Regarding the linter tool I was wondering since you mentioned it's more than just linting maybe analyzing too why not integrate it into systemd analyze and might then if not you know why not

and then also then with the versions of systemd changing and unifile being different how do you manage that? So some of the things that we wanted to do in the linter actually ended up in analyze. One thing specifically was parsing time specs and validating the time specs like we do on calendar or something were correct that ended up being implemented as a feature in analyze itself.

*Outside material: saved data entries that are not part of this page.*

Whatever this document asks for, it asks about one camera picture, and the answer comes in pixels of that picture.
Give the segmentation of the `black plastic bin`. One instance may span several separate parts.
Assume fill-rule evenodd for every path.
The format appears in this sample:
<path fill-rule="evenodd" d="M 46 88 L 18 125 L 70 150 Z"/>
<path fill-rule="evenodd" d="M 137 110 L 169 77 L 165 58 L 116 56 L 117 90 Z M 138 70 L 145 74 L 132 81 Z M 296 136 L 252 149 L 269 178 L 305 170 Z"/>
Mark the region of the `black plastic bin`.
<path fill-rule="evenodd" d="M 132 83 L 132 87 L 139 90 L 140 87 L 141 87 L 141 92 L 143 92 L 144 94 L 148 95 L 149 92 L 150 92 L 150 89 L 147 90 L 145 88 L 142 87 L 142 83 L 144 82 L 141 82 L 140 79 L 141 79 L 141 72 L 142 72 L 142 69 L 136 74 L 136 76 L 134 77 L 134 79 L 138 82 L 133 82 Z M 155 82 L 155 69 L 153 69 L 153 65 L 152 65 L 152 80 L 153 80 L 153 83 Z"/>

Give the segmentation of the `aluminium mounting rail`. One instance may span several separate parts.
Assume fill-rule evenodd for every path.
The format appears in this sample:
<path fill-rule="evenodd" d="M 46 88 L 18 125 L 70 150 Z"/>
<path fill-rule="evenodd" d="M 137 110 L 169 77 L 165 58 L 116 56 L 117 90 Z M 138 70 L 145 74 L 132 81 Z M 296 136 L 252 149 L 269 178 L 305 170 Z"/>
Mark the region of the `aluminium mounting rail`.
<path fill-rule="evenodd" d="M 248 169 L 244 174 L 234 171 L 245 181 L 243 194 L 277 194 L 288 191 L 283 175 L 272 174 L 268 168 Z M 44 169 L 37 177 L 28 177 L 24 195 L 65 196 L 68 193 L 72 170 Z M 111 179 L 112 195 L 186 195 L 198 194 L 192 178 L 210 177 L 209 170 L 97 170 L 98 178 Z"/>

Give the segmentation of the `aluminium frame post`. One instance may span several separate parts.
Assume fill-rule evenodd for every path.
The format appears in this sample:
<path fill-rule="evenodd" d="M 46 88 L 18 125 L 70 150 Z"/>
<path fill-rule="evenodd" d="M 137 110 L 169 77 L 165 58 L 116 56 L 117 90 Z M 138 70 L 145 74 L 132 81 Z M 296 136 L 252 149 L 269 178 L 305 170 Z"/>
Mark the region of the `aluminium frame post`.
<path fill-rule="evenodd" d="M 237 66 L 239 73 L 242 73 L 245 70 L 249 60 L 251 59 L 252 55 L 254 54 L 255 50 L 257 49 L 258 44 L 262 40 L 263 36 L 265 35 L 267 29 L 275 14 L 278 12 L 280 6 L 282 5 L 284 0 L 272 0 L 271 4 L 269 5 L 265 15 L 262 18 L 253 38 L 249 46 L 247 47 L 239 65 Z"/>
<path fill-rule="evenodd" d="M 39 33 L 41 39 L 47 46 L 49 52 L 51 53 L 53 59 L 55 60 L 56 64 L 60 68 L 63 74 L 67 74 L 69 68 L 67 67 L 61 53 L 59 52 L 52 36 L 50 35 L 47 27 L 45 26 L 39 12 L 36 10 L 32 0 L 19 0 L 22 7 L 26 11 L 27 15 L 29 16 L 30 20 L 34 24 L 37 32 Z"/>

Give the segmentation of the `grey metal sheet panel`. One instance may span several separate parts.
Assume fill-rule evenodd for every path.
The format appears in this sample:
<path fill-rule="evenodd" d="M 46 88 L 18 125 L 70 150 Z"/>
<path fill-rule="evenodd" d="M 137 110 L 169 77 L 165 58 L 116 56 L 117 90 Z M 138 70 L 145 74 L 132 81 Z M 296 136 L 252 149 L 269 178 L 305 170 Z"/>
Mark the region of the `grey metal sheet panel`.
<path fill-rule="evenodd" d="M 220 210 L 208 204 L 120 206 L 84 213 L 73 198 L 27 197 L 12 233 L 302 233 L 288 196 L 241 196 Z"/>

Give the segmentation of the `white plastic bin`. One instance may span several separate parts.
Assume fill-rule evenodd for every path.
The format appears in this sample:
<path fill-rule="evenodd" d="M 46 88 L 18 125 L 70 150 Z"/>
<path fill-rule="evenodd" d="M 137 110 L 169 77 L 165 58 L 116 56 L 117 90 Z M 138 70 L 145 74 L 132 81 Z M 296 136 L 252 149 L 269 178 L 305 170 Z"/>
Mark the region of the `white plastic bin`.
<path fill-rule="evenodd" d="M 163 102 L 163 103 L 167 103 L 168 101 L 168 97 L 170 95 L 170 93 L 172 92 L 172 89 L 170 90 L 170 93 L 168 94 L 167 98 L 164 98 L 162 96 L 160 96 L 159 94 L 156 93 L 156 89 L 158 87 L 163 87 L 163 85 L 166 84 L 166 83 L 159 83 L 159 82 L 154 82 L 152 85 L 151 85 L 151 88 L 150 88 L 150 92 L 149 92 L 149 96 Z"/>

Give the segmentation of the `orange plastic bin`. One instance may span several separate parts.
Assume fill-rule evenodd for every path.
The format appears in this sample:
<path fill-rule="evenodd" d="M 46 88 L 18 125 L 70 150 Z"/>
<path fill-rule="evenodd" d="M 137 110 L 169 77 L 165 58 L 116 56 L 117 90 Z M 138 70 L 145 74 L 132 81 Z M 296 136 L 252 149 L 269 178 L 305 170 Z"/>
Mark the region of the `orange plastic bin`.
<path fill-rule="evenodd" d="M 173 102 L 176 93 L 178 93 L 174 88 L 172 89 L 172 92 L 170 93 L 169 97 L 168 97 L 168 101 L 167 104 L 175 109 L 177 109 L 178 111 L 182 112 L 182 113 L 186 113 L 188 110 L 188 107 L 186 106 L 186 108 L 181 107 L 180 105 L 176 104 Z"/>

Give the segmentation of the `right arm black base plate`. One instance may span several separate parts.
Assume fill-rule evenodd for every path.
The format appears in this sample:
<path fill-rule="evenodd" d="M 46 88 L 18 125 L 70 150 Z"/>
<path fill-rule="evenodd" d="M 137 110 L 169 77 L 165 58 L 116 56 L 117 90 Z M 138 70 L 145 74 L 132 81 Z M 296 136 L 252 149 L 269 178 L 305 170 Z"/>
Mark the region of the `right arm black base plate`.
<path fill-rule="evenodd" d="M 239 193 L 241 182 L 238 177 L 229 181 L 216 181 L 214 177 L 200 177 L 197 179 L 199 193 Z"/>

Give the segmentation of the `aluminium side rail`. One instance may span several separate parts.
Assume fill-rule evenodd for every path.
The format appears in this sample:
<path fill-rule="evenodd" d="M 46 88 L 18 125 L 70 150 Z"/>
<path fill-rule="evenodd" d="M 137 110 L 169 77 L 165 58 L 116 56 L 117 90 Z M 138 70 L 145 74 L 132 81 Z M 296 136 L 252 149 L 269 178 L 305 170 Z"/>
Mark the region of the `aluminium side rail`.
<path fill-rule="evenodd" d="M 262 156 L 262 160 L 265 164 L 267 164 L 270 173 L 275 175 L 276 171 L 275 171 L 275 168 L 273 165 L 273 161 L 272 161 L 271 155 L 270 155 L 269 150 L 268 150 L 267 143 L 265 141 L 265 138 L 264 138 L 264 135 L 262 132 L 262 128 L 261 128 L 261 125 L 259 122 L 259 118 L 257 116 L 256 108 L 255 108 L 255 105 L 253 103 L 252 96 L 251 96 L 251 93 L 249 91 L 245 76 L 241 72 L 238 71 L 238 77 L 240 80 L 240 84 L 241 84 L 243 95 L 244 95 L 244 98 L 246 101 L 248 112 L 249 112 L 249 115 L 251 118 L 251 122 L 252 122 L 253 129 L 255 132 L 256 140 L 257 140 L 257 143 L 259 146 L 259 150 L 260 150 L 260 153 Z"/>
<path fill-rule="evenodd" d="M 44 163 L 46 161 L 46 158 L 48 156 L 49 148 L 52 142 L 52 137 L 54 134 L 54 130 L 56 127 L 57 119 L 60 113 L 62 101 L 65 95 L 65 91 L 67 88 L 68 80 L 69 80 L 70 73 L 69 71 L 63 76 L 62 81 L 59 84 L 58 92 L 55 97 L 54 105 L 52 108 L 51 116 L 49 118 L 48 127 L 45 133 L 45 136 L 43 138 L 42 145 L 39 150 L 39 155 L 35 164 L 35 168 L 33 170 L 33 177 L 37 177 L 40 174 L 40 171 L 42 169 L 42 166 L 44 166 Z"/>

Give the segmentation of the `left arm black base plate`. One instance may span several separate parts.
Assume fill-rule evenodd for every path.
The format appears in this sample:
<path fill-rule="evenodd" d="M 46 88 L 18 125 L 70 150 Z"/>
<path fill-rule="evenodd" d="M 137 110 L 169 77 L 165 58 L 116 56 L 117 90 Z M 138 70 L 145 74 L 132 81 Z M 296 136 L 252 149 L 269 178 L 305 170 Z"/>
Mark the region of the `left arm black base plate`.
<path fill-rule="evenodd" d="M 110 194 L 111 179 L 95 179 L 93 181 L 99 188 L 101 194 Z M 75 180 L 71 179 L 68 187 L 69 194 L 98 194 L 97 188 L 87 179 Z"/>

I think implementing the whole linter as part of analyze is something that would probably be possible. I think it would maybe be kind of out of scope for analyze itself especially because we wanted specifically this to be pluggable in terms of policy and have maybe the ability to have more complex policies.

I don't know how well that would fit there. Chris is actually there and he can answer that more usefully than I can most likely. Thank you. So another reason is because if you look inside the systemd source like one of the

things we have is kind of we have a lot of little bits of unit state. We have a lot of little bits of like go look for this thing and store it somewhere. We don't really have a way to kind of homologate that back to here is how the unit file looks or here is how you know you can get something in systemctl show.

But it's hard to map that back to like here is how we got to that outcome. And that's often the thing we need to know is like how do we get here. So currently it's hard to just make it part of systemctl analyze because I mean you would you can do it but you would again have to kind of reinvent the unit parser and do all kinds of other stuff.

And I think it doesn't make a whole lot of sense. Thank you Daniel for your talk. We got a quick 500 break. Sorry.